(Given data)
• • • • •
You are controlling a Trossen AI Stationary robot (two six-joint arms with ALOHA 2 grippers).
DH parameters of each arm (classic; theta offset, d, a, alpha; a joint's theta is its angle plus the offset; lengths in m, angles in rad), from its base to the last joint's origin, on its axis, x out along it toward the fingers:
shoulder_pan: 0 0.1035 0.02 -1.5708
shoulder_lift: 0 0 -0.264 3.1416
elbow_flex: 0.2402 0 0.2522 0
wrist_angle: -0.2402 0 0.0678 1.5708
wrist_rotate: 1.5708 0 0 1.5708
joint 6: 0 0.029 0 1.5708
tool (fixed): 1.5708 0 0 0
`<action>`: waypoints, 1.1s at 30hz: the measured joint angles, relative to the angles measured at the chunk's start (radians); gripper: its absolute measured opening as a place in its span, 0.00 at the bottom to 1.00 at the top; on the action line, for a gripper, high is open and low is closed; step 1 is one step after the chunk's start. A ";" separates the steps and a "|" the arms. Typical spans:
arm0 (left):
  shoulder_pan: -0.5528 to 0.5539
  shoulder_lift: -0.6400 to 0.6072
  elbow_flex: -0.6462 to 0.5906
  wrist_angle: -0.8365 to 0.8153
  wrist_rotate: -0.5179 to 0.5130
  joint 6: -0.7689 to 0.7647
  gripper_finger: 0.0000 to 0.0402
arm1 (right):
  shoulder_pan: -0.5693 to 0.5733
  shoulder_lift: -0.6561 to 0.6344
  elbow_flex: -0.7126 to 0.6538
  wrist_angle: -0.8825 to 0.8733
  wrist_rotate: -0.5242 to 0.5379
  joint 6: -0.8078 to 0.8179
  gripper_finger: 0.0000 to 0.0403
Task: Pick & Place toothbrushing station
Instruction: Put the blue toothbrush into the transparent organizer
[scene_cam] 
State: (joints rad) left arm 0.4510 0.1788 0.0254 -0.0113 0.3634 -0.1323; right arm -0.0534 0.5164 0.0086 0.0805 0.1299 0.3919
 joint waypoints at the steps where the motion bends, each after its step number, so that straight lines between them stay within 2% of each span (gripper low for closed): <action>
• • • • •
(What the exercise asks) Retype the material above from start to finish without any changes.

(Answer below)
You are controlling a Trossen AI Stationary robot (two six-joint arms with ALOHA 2 grippers).
DH parameters of each arm (classic; theta offset, d, a, alpha; a joint's theta is its angle plus the offset; lengths in m, angles in rad), from its base to the last joint's origin, on its axis, x out along it toward the fingers:
shoulder_pan: 0 0.1035 0.02 -1.5708
shoulder_lift: 0 0 -0.264 3.1416
elbow_flex: 0.2402 0 0.2522 0
wrist_angle: -0.2402 0 0.0678 1.5708
wrist_rotate: 1.5708 0 0 1.5708
joint 6: 0 0.029 0 1.5708
tool (fixed): 1.5708 0 0 0
`<action>`: waypoints, 1.1s at 30hz: the measured joint angles, relative to the angles measured at the chunk's start (radians); gripper: its absolute measured opening as a place in its span, 0.00 at the bottom to 1.00 at the top; on the action line, for a gripper, high is open and low is closed; step 1 is one step after the chunk's start. A ";" separates the steps and a "|" the arms. Typical spans:
arm0 (left):
  shoulder_pan: -0.5528 to 0.5539
  shoulder_lift: -0.6400 to 0.6072
  elbow_flex: -0.6462 to 0.5906
  wrist_angle: -0.8365 to 0.8153
  wrist_rotate: -0.5179 to 0.5130
  joint 6: -0.7689 to 0.7647
  gripper_finger: 0.0000 to 0.0402
arm1 (right):
  shoulder_pan: -0.5693 to 0.5733
  shoulder_lift: -0.6561 to 0.6344
  elbow_flex: -0.7126 to 0.6538
  wrist_angle: -0.8825 to 0.8733
  wrist_rotate: -0.5242 to 0.5379
  joint 6: -0.8078 to 0.8179
  gripper_finger: 0.0000 to 0.0403
Task: Pick & Place toothbrushing station
Instruction: Put the blue toothbrush into the transparent organizer
[scene_cam] 
State: (joints rad) left arm 0.4510 0.1788 0.0254 -0.0113 0.3634 -0.1323; right arm -0.0534 0.5164 0.0086 0.0805 0.1299 0.3919
 joint waypoints at the steps where the motion bends, each after its step number, so that straight lines between them stay within 2% of each span (gripper low for closed): <action>

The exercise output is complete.